Task: Before printing the listing, strip out its pictures and keep everything else exact.

☆ ☆ ☆ ☆ ☆

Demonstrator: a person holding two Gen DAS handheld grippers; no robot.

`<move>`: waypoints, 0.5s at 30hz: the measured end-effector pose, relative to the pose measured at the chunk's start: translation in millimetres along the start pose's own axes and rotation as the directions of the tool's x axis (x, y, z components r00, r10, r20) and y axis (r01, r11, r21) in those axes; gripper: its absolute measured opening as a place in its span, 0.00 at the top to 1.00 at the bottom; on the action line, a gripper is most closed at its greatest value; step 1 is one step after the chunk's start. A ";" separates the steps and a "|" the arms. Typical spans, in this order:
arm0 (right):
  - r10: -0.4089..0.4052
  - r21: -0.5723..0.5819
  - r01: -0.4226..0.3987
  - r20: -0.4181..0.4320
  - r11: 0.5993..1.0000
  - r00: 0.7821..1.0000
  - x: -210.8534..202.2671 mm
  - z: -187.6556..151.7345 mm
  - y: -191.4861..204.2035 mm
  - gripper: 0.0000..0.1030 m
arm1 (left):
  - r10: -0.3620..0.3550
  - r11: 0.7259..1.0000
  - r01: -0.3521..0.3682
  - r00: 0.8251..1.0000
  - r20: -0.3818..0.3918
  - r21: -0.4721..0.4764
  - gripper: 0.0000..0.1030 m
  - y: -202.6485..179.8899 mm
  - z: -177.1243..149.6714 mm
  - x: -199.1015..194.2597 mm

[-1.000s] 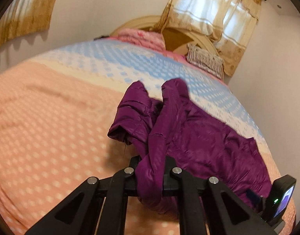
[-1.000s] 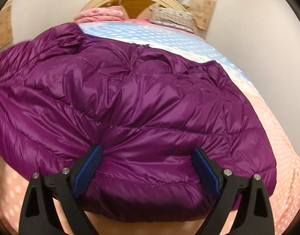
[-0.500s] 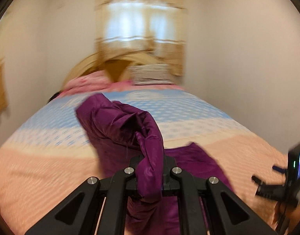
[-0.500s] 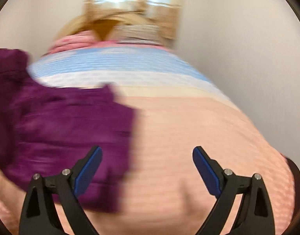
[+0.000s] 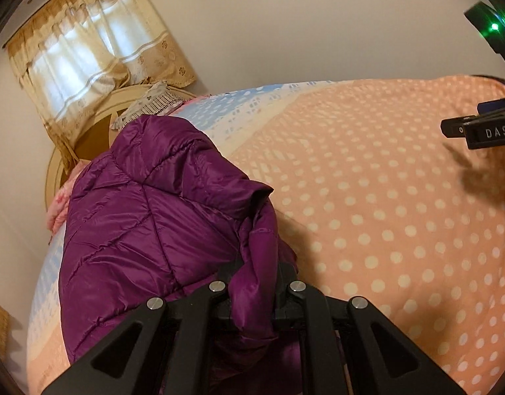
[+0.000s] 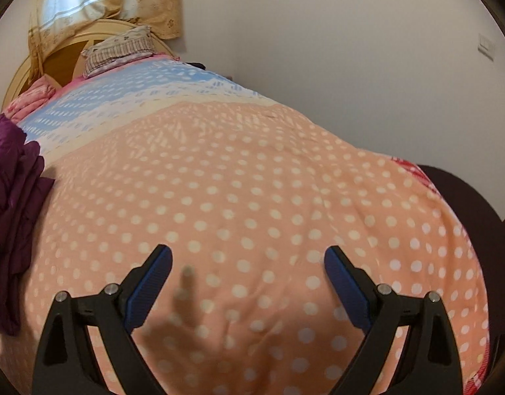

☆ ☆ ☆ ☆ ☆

Completed task:
Demonstrator: a person holding two Gen DAS handheld grippers; no robot.

`<move>`: waypoints, 0.5s at 30hz: the measured end-effector pose, relative to the pose measured at the chunk's start: translation in millimetres along the start pose's own axes and rotation as the directions of the tool's x axis (x, y, z components r00, r10, r20) and y axis (r01, r11, r21) in those axes; gripper: its absolute measured opening as a place in its span, 0.00 at the top to 1.00 at the bottom; on the action line, a gripper is most closed at its greatest value; step 1 is one step after the chunk's start. A ";" separates the steps and a "|" the arms. Typical spans, in this order:
arm0 (right):
  - r10: -0.4089..0.4052
  - r21: -0.5723..0.5819
  - r01: -0.4226..0.3987
  - r20: -0.4181..0.4320
  - r11: 0.5993..1.0000
  - r00: 0.7821..1.0000
  - x: -210.8534..202.2671 mm
  - z: -187.6556..151.7345 mm
  - y: -191.4861..204.2035 mm
  - gripper: 0.0000..0.1030 m
arm1 (left):
  - r10: -0.3620..0.3550
  - r11: 0.7259..1.0000
  - r01: -0.3521..0.3682
  - r00: 0.8251..1.0000
  - r20: -0.3818..0.3918
  - r21: -0.4721..0.4764
  - gripper: 0.0000..0.1030 m
  - y: -202.6485..179.8899 mm
  - z: -177.1243..149.6714 mm
  - x: -199.1015..194.2597 mm

[-1.000s] 
[-1.000s] 
[-0.500s] 
[-0.500s] 
[+0.000s] 
[+0.000s] 

There is nothing more to add to the answer.